The Lagrangian $$ \mathcal{L} = F^{\mu\nu} F_{\mu\nu} $$ is invariant off shell under local gauge symmetry $$ A_\mu(x) \mapsto A_\mu (x) - \partial_\mu \theta(x) $$ The Noether current is $$ J^\mu = \frac{\delta{L}}{\delta \partial^\mu A_\nu} \delta A_\nu = F^{\mu\nu} \partial_\nu \theta(x) $$ But $J^\mu$ is conserved only on-shell: $$ \partial_\mu J^\mu = \partial_\mu F^{\mu\nu} \partial_\nu\theta(x) + F^{\mu\nu}\partial_\mu \partial_\nu \theta(x) $$ The second term vanishes identically(off-shell), because of anti-symmetricity of $F^{\mu\nu}$. But the first term is proportional to the equation of motion for the photon: $$ \partial_\mu F^{\mu\nu} = 0 $$ which is not tautological!!!

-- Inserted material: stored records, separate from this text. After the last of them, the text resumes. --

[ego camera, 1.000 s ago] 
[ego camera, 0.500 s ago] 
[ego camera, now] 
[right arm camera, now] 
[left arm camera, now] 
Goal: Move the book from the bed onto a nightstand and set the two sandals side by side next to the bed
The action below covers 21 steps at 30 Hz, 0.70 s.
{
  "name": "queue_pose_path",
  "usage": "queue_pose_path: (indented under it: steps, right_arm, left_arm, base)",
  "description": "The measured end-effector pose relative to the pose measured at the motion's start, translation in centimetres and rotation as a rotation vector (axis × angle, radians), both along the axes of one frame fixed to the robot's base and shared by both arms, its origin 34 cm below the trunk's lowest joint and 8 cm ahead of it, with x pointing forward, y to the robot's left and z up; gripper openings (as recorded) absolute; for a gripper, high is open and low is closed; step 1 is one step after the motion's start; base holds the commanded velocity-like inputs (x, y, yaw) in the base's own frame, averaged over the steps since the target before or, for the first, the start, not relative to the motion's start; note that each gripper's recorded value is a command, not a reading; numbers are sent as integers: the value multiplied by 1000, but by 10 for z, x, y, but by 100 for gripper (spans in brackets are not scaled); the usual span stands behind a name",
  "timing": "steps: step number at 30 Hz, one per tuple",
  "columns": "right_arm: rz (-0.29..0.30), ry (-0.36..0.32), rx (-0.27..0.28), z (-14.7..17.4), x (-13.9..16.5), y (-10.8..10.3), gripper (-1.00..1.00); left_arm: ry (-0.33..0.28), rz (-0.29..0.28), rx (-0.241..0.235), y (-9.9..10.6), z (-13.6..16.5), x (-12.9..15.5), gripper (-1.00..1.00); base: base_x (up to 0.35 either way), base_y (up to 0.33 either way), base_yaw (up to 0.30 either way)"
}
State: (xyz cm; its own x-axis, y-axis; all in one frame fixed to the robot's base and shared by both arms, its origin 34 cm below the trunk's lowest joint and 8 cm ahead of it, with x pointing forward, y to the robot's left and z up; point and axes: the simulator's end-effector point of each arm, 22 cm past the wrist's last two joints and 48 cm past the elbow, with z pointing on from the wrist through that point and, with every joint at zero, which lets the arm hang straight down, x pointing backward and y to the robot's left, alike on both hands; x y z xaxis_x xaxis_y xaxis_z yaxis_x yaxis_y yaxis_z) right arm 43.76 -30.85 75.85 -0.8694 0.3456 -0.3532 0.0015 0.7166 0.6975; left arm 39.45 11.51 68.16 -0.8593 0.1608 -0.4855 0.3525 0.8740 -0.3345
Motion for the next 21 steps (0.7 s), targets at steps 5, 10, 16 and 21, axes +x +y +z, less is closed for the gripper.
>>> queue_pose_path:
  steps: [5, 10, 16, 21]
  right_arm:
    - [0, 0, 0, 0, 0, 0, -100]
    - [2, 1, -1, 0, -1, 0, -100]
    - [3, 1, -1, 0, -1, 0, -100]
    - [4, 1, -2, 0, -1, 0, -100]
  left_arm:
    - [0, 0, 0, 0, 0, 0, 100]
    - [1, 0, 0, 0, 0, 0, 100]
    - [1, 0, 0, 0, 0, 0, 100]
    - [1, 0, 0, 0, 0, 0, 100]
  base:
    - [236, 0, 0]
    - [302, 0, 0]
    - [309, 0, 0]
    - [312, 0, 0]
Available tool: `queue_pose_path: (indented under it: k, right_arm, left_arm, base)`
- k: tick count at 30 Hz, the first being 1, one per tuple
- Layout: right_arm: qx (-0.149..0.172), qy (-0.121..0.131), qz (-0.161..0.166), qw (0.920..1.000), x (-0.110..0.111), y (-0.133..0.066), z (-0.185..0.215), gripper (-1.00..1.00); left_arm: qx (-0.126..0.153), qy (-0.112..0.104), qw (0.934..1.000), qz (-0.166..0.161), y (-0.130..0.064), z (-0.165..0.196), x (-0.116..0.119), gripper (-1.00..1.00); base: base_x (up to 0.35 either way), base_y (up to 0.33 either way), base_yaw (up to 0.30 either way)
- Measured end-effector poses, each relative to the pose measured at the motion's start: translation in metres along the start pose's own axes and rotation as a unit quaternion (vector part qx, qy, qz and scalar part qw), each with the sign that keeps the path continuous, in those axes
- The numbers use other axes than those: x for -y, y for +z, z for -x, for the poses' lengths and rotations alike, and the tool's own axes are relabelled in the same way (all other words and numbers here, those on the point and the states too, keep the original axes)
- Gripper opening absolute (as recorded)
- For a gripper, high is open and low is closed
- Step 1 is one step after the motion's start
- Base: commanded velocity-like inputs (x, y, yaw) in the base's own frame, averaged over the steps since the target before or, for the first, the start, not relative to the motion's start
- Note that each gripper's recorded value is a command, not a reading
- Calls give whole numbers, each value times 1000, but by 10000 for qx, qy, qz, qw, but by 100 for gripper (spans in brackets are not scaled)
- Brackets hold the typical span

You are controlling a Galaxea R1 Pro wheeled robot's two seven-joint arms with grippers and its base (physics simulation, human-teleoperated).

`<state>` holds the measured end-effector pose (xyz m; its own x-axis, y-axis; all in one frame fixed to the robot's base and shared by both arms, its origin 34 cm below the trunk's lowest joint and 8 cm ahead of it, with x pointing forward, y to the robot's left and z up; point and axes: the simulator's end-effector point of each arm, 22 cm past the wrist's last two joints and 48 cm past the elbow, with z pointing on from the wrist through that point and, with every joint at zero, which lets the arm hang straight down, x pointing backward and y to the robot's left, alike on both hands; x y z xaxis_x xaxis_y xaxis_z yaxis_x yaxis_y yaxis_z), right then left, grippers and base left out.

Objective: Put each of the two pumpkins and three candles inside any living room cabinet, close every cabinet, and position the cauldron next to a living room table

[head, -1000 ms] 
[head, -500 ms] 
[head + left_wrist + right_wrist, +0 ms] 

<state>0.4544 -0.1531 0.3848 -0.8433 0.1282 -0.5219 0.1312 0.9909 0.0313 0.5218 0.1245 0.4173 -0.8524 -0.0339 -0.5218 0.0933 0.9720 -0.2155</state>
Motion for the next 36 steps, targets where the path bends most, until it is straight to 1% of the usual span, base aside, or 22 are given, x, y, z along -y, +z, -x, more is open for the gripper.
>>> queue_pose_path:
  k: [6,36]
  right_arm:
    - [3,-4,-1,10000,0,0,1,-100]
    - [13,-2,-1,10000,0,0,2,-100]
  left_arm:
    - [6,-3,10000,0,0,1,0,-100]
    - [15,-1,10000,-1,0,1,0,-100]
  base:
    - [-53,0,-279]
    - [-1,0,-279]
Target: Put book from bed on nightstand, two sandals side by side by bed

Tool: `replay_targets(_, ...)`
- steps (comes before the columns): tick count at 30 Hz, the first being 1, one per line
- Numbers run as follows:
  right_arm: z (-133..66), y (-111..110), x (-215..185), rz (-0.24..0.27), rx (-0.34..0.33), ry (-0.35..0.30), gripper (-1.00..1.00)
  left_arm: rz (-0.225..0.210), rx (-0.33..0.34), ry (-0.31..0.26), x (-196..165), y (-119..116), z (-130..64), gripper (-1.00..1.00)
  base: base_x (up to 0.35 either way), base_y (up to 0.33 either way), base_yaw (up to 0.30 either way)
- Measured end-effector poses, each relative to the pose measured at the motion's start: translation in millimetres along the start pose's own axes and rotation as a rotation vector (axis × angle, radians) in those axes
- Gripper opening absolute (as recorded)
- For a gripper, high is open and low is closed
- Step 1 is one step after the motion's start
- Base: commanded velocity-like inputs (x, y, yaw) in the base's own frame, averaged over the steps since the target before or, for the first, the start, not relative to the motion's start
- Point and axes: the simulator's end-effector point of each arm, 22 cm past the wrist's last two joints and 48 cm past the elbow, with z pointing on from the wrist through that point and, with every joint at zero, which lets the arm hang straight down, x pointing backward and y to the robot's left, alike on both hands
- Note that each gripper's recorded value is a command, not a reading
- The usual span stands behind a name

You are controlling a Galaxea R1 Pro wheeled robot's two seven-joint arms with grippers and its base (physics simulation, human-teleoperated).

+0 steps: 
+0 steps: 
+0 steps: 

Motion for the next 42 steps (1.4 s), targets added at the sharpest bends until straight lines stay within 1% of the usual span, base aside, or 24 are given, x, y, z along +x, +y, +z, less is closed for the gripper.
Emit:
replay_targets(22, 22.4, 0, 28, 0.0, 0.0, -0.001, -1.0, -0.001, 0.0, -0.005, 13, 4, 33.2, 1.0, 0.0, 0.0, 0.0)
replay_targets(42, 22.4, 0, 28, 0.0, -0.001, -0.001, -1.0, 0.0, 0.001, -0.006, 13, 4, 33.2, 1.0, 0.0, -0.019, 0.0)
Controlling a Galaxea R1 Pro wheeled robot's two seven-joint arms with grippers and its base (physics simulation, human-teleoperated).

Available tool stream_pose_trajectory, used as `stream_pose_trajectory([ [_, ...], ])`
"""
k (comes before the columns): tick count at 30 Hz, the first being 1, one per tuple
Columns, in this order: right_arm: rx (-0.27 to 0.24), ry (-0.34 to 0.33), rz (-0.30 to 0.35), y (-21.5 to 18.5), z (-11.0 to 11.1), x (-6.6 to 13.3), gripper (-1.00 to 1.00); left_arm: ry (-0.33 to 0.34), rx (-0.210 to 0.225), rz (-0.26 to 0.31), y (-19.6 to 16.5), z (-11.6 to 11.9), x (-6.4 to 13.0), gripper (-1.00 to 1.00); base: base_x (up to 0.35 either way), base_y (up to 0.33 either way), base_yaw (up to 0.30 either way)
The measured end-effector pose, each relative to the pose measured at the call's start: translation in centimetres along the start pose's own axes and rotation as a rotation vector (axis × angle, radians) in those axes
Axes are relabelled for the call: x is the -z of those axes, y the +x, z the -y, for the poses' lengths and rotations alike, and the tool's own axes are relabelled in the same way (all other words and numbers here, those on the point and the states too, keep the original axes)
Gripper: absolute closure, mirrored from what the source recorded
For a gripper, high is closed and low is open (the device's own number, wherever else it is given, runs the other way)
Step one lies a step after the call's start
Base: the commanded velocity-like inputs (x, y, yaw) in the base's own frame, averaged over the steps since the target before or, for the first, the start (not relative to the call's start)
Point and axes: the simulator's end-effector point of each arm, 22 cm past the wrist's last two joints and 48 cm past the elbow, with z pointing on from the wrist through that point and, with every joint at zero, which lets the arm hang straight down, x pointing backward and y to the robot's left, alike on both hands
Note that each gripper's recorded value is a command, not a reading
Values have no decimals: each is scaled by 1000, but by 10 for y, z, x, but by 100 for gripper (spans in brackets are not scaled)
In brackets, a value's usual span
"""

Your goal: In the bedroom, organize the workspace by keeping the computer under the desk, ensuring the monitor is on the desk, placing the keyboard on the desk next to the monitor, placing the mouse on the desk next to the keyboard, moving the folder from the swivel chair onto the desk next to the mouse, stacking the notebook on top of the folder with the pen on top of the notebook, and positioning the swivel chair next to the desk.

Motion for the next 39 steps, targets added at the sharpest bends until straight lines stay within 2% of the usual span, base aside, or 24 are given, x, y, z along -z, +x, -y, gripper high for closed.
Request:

The reason is, by checking the proof for Noether’s theorem, the local gauge symmetry is not the ‘local version’ of the global gauge symmetry. The later, which is used in the derivation of Noether’s theorem, reads: $$ A_\mu (x) \mapsto A_\mu(x) - \epsilon(x) \partial_\mu \theta(x) $$ which is NOT a local gauge transformation!!!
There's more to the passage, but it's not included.